--- ABOUT THIS EXERCISE ---
Report only how many lines in the material contain "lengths".

· · · ·

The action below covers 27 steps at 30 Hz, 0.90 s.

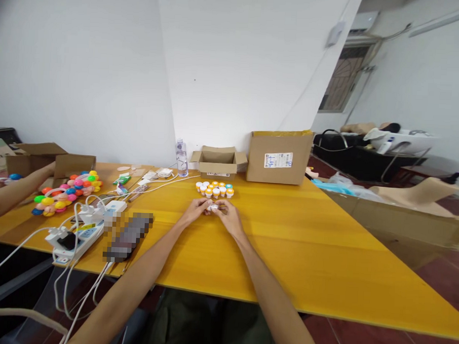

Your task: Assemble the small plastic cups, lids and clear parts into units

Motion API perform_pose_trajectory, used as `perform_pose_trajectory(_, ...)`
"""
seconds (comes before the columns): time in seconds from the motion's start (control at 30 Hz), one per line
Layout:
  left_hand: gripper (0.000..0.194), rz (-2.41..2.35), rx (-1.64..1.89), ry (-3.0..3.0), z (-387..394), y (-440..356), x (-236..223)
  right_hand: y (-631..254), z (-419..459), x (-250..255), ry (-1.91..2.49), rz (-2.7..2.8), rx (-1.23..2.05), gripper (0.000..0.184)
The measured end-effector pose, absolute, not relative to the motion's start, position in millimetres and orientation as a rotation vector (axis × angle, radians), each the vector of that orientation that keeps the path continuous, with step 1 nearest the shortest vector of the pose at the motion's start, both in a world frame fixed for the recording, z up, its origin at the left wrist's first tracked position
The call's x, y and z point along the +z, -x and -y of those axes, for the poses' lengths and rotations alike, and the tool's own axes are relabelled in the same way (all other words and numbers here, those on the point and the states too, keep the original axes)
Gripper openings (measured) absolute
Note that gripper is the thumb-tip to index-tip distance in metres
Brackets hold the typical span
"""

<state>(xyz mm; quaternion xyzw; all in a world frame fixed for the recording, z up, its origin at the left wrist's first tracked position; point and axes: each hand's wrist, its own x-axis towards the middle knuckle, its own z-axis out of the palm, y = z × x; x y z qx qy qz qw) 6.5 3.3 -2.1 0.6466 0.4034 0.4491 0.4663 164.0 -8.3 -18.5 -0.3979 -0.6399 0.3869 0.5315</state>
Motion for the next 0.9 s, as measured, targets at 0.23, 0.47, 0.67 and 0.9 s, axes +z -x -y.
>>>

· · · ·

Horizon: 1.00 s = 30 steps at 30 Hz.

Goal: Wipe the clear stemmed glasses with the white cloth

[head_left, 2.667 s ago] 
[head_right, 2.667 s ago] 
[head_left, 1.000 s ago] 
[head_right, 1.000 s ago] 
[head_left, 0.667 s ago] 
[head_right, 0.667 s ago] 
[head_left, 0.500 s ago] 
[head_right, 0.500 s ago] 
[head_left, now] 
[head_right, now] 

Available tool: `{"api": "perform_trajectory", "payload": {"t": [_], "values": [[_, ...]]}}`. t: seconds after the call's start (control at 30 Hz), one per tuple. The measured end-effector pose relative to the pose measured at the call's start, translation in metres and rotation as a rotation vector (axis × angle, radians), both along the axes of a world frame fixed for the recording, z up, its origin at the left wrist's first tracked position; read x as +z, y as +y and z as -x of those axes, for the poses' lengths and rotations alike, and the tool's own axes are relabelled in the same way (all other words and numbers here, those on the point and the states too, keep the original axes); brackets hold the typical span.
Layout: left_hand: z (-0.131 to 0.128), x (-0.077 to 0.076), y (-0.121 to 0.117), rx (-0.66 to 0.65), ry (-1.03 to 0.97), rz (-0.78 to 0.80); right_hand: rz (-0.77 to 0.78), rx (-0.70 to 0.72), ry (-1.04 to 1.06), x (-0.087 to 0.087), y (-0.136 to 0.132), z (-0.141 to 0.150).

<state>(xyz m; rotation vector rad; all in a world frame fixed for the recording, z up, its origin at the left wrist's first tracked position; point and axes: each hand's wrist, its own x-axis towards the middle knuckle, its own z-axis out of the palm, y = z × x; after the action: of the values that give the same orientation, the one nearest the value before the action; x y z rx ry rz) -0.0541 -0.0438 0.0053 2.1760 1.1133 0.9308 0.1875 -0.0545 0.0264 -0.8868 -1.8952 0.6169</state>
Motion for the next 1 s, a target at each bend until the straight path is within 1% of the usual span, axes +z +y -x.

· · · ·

--- RESULT OF THE EXERCISE ---
2